There are some really great questions.

First off, thanks for caring. There are a number of people that treat their movers like a bunch of pack mules, so it's nice to see someone that actually gives a hoot.

Now, on to the questions.

The first thing to understand is that different companies expect different things, so there may not be a RIGHT answer. I can give you my opinion, but if the company you are working with is good, you can probably call them and ask what they expect. If you can, ask to speak to the crew chief for your move.

Here are my thoughts though:

What you can do before the move?

There are some things which are pretty much mandatory

1) Unhook your computer, and as many of your other electronic pieces as you can. Mark the cables if you can, so that you can put things back together later

2) If you are moving a washer, a fridge, or any other appliance that connects to a water supply, figure out whether YOU are unhooking it, or the moving company is. If you live in an apartment, they may have a maintenance person who could do it. The reason this matters is that no moving company wants to be responsible for your plumbing, and there are sometimes unpleasant events that occur involving leaking valves etc.

3) If you are moving a fridge, or expect the company to move the contents of your pantry, do every thing you can to clear unneeded food out. I can't tell you how many times my guys have had to stand around waiting for someone to clean out a freezer on the day of the move. Similarly, I've had to pack pantries that are full of opened boxes of powered sugar, bottles of olive oil and so on. We can't move that stuff, since it tends to get all over the place. Ick!

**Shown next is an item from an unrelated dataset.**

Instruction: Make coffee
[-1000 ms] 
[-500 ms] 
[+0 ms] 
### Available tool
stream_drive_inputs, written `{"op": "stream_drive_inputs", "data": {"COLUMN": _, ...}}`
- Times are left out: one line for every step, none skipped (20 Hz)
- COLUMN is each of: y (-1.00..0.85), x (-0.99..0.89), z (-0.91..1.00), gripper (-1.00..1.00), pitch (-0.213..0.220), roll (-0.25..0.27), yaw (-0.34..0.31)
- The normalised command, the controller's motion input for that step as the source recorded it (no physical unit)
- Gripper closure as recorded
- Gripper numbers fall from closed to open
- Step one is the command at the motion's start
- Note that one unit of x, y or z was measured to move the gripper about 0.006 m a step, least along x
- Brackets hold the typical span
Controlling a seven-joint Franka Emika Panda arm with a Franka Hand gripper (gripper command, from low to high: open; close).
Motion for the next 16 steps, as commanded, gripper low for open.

4) If you have a lot of knick knacks, do what you can to process them ahead of time. Here's an example. The coffee table has a lovely little glass vase, holding some artificial flowers, and a bunch of polished glass beads. Empty the beads into a ziploc bag. Put the flowers with all the other artificial flowers you have) into a pile somewhere. Put the vase with similar glassware. Three days ago I packed a lady's china hutch. Buried deep in one of the drawers was a miniature tea set. I was able to improvise a way to pack it, but it would have been nice if she could have done something with it (or at least told us about it) ahead of time.

5) Create your "Emergency Box". Take a box and put everything in it that you will need when you get to your new home. Toilet Paper, Paper Towels, Telephone etc. Mark this box with a RED marker so you can find it easily.

6) If there are things the movers won't be taking (either you are throwing it out, or taking it yourself), put it all in one place. You can pick a room and just put it all the corner. Hang a piece of paper that says "Don't Move" near it, and make sure the movers know about it.

7) If there are large pieces that you don't plan to move, mark them clearly to avoid confusion.

8) If the movers will be packing your belongings, (kitchen and breakables), be sure that there is a large, flat, CLEAN, work surface they can use for packing. A kitchen table or island is great for this.

9) Take your valuables, and put them in your car. The movers don't need to see this stuff.

10) If you have a lot of pictures, you can go ahead and take them down and put them in one place, but it's probably not necessary. I personally prefer them to be left on the walls, because we pack them at the end, and it keeps them out of the way. You could just leave this until the crew gets there, and just ask if they would want that done.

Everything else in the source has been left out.